### What you should do
Below are the records; count how many of their lines carry "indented" and give only the number.

Task data START

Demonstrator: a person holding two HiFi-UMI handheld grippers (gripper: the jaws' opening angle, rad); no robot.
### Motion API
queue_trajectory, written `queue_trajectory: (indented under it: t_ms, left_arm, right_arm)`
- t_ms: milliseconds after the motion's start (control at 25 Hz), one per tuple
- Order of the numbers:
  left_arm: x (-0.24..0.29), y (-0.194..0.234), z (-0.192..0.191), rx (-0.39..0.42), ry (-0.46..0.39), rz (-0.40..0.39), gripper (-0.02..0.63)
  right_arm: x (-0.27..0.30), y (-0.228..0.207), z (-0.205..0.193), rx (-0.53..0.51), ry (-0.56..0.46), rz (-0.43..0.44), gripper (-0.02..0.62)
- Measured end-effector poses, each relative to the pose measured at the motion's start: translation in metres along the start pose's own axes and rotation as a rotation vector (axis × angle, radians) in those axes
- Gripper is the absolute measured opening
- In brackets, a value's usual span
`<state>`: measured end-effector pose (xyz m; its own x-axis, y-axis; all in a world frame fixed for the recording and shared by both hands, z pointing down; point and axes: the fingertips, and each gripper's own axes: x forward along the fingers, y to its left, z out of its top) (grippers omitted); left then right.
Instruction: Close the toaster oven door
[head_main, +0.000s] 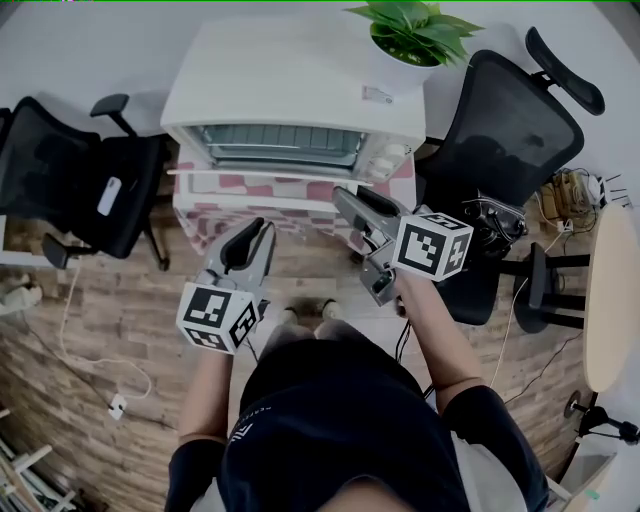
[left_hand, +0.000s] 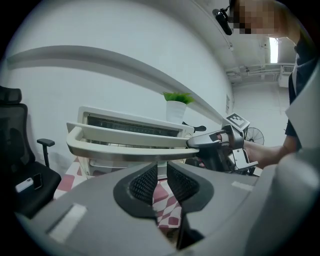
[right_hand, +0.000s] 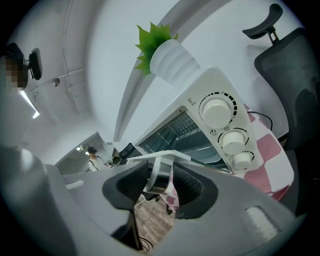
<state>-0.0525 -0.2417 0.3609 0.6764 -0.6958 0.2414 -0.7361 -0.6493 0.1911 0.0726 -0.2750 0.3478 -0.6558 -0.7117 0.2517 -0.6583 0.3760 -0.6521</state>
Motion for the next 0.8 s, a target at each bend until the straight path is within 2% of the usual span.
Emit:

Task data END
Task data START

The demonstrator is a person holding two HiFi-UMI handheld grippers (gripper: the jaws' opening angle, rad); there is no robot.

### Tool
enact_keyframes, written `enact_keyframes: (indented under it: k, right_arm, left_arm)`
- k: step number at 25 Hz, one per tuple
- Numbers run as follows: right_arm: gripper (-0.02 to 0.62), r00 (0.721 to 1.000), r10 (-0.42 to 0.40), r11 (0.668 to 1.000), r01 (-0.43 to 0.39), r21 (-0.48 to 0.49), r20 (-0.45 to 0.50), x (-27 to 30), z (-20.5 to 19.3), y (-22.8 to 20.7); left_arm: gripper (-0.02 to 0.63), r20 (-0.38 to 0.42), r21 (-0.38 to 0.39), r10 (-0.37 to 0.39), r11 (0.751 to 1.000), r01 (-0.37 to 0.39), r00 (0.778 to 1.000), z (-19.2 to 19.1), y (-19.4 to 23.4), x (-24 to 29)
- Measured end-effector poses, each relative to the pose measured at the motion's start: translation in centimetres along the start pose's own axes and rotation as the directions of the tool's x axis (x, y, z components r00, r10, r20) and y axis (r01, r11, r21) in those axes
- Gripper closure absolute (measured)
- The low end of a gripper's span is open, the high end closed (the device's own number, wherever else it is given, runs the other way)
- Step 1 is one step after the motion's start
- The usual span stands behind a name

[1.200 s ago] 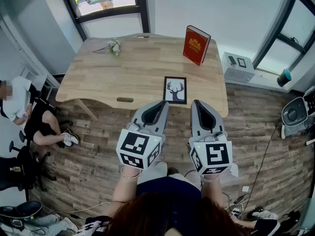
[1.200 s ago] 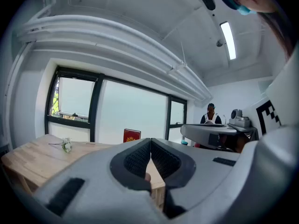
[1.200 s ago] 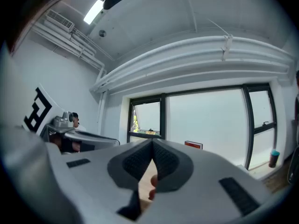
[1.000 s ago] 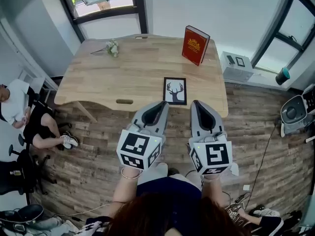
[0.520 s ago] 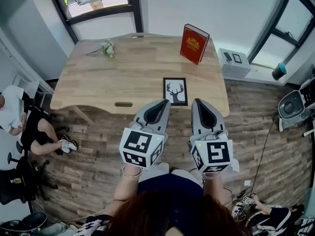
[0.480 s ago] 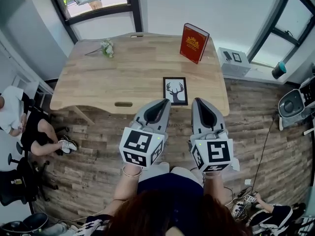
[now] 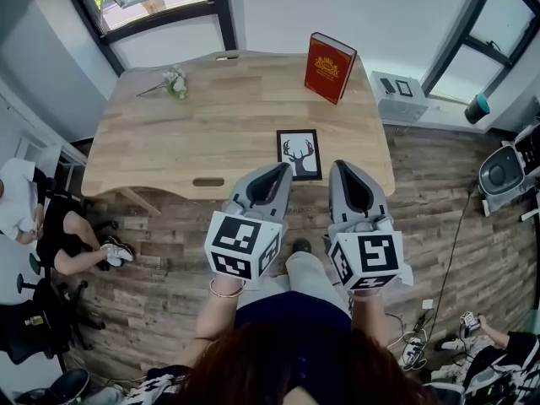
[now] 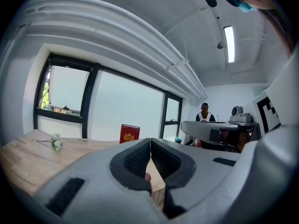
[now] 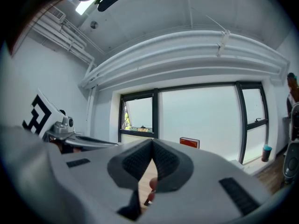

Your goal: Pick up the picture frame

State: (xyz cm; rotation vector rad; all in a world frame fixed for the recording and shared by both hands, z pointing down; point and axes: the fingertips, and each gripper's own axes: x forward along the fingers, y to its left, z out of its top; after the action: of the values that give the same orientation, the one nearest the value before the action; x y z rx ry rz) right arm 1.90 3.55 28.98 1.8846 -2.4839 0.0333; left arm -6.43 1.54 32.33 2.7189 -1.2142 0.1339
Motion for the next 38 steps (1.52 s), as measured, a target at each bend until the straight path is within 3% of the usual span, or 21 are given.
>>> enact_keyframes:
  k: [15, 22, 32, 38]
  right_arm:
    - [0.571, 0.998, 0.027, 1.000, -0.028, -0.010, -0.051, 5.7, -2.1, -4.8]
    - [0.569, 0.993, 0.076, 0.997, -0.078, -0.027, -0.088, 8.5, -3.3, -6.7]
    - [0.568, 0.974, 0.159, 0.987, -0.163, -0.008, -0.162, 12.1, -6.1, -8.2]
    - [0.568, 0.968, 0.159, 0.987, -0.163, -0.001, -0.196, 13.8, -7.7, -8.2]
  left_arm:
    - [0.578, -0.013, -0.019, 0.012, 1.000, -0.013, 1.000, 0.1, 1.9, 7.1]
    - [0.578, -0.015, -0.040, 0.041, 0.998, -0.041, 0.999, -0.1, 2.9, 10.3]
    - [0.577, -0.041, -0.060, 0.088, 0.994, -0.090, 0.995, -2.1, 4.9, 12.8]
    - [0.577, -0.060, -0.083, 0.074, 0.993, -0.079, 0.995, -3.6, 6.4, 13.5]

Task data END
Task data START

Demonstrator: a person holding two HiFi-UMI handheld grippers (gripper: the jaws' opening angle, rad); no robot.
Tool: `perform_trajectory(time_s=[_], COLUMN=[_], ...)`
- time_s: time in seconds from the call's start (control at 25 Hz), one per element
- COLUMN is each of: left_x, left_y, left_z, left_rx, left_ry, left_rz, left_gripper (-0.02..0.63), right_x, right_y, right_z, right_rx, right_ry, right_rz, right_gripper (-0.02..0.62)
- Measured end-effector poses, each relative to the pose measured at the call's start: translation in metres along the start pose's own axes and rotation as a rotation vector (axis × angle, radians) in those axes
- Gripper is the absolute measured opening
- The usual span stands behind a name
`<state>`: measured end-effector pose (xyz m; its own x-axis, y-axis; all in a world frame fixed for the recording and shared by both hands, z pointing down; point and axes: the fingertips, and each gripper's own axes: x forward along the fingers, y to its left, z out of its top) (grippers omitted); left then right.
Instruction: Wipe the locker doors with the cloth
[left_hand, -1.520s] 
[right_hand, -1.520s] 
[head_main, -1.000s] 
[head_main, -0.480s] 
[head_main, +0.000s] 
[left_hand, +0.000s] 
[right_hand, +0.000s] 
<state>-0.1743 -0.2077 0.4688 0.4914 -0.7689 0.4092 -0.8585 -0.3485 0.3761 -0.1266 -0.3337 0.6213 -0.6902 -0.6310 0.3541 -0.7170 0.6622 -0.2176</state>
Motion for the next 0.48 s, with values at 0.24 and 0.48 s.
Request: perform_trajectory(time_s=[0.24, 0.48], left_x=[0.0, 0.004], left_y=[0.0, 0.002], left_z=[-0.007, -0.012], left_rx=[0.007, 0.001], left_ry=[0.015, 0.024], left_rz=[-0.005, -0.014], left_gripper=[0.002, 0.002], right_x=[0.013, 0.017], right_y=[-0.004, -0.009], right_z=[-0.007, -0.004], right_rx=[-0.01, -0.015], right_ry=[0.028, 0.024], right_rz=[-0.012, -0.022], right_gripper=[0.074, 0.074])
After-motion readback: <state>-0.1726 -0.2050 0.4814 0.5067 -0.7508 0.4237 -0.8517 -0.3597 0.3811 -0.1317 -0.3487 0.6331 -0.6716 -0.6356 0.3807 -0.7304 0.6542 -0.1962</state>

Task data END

### Your response
2